(MATERIAL FOR THE TASK begins)

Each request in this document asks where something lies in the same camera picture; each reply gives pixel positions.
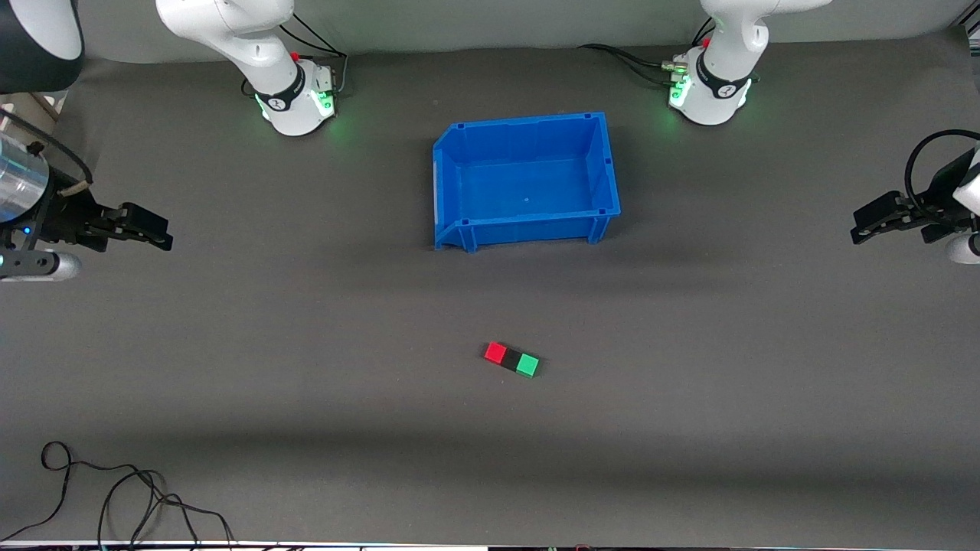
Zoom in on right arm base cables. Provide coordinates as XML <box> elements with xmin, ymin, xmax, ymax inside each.
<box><xmin>277</xmin><ymin>11</ymin><xmax>350</xmax><ymax>97</ymax></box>

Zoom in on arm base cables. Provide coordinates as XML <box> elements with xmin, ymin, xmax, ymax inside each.
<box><xmin>578</xmin><ymin>15</ymin><xmax>717</xmax><ymax>86</ymax></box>
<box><xmin>277</xmin><ymin>11</ymin><xmax>350</xmax><ymax>97</ymax></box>

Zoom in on dark grey table mat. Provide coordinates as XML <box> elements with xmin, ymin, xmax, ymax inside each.
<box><xmin>0</xmin><ymin>31</ymin><xmax>980</xmax><ymax>546</ymax></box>

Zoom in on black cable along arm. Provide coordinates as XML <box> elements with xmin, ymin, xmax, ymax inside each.
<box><xmin>0</xmin><ymin>107</ymin><xmax>95</xmax><ymax>201</ymax></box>
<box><xmin>904</xmin><ymin>129</ymin><xmax>980</xmax><ymax>206</ymax></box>

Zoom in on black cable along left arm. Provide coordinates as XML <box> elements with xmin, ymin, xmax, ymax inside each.
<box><xmin>904</xmin><ymin>129</ymin><xmax>980</xmax><ymax>206</ymax></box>

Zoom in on loose thin black cable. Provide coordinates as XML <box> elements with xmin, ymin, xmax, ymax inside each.
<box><xmin>0</xmin><ymin>441</ymin><xmax>234</xmax><ymax>549</ymax></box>

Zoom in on black cable along right arm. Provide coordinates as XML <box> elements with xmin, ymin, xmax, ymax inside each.
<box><xmin>0</xmin><ymin>107</ymin><xmax>95</xmax><ymax>201</ymax></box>

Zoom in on blue plastic storage bin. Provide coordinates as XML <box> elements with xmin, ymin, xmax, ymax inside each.
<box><xmin>433</xmin><ymin>112</ymin><xmax>622</xmax><ymax>253</ymax></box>

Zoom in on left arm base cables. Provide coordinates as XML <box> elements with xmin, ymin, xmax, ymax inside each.
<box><xmin>578</xmin><ymin>15</ymin><xmax>717</xmax><ymax>86</ymax></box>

(MATERIAL FOR THE TASK ends)

• EXERCISE AIM
In the entries above, find each line with the string "along" and copy it.

• RESPONSE FOR THIS EXERCISE
Zoom in on black cable along arm. Provide coordinates as XML <box> elements with xmin, ymin, xmax, ymax inside each.
Zoom in on black cable along left arm. Provide coordinates as XML <box> elements with xmin, ymin, xmax, ymax inside each.
Zoom in on black cable along right arm. Provide coordinates as XML <box> elements with xmin, ymin, xmax, ymax inside each.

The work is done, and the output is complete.